Contra ellas, dos hombres vestidos con trajes de protección blancos -apoyados por un vehículo con pulverizador- rocían con biopesticida a estos impúberes insectos, encabezonados en evitar un potencial brote regional como el que en los últimos meses ha golpeado a Kenia -el peor en 70 años- o Etiopía.
“Se trata de comunidades de pastoreo donde las langostas compiten con el ganado por alimento”, apunta Crissman. “Si los animales reciben menos comida se debilitan, enferman y pueden morir; pero a su vez los niños de estas familias dependen de su leche, por lo que podría derivar en un problema nutricional”, advierte.

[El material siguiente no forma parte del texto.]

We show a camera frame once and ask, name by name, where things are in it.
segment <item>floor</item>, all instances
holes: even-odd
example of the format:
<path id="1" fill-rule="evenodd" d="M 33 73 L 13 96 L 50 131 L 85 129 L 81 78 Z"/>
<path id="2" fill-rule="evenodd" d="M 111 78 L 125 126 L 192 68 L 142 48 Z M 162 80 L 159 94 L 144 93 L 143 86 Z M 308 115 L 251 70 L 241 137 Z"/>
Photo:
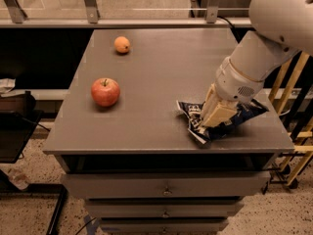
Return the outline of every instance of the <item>floor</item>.
<path id="1" fill-rule="evenodd" d="M 81 18 L 84 9 L 82 0 L 23 0 L 26 12 L 34 18 Z M 97 0 L 101 17 L 105 19 L 174 19 L 187 18 L 190 0 Z M 0 1 L 0 19 L 7 17 Z M 137 8 L 132 14 L 127 8 Z M 47 134 L 37 128 L 28 141 L 23 159 L 16 164 L 0 164 L 7 172 L 20 168 L 31 183 L 59 183 L 64 173 L 52 156 L 42 153 Z M 270 185 L 268 192 L 261 192 L 244 198 L 245 206 L 229 218 L 229 225 L 218 235 L 251 234 L 313 234 L 313 166 L 312 164 L 298 177 L 299 186 L 290 190 L 283 185 Z M 0 195 L 0 235 L 41 235 L 46 234 L 57 196 L 13 196 Z M 59 222 L 59 234 L 76 234 L 90 220 L 83 201 L 68 197 Z M 104 234 L 97 227 L 97 220 L 87 225 L 79 234 Z"/>

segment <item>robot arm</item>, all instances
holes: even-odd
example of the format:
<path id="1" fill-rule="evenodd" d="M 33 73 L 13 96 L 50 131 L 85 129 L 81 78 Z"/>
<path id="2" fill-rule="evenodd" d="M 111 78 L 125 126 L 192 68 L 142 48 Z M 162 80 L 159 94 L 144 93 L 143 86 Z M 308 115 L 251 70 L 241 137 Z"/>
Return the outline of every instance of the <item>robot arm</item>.
<path id="1" fill-rule="evenodd" d="M 216 72 L 201 111 L 214 127 L 237 113 L 263 88 L 265 78 L 299 50 L 313 54 L 313 0 L 252 0 L 249 31 Z"/>

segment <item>orange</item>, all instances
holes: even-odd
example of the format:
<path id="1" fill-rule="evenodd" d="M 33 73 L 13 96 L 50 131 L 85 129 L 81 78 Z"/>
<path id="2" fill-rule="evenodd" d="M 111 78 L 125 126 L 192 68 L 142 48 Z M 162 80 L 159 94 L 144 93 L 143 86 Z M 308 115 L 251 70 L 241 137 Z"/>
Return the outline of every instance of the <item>orange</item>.
<path id="1" fill-rule="evenodd" d="M 127 53 L 130 49 L 130 42 L 124 36 L 119 36 L 114 42 L 115 50 L 119 53 Z"/>

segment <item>red apple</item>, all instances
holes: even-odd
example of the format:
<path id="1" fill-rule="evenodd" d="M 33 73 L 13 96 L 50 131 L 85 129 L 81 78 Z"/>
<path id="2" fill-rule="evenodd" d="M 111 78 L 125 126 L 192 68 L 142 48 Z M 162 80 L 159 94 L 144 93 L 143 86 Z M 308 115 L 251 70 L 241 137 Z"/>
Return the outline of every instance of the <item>red apple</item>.
<path id="1" fill-rule="evenodd" d="M 119 97 L 119 86 L 110 78 L 99 78 L 91 86 L 93 100 L 102 107 L 108 107 L 116 103 Z"/>

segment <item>speckled floor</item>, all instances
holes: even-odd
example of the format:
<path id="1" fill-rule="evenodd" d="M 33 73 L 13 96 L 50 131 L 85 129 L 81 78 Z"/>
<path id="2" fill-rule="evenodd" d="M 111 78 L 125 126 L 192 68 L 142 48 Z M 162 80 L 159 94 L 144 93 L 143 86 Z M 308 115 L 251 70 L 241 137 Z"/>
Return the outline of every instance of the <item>speckled floor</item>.
<path id="1" fill-rule="evenodd" d="M 20 168 L 31 183 L 59 183 L 64 172 L 54 157 L 42 153 L 46 135 L 42 130 L 36 133 L 24 149 L 24 158 L 15 164 L 0 164 L 1 169 L 6 172 L 12 167 Z M 299 186 L 295 190 L 270 185 L 265 195 L 259 192 L 245 197 L 245 206 L 229 218 L 229 225 L 218 235 L 313 234 L 312 164 L 297 178 Z M 46 234 L 56 202 L 56 195 L 0 195 L 0 234 Z M 69 197 L 60 217 L 59 234 L 76 234 L 90 218 L 83 201 Z M 95 222 L 79 234 L 105 234 Z"/>

Desfallecer por falta de alimento como ya sucedió en 2018, cuando la ausencia repetida de lluvias en Somalilandia situó a 725.000 personas en riesgo de hambruna, según datos del Consejo Noruego para los Refugiados; hizo que fuera habitual encontrarse en sus caminos arenosos restos de cabras y camellos descomponiéndose bajo el sol.
Aquel año, Aarinte dejó de ser apodado “El acaudalado”, tras perder en apenas tres adustos meses todas sus posesiones: 1.500 ovejas, 50 camellos y 20 burros, para convertirse, junto a otras 400 familias de su área, en un desplazado climático más.
“Cuando falte el alimento, los animales y nosotros moriremos juntos. Ya ha sucedido antes”, medita Aarinte, que explica el apego cultural somalí de no vender las cabezas de ganado hembra incluso en momentos de necesidad.
“¡Sólo Alá puede salvarnos, no hay nada que podamos hacer más que rogar a Alá!”, exclama entre gestos grandilocuentes apuntando con sus manos, ojos y barba anaranjada por la henna a un cielo sofocante, por ahora, libre de langostas.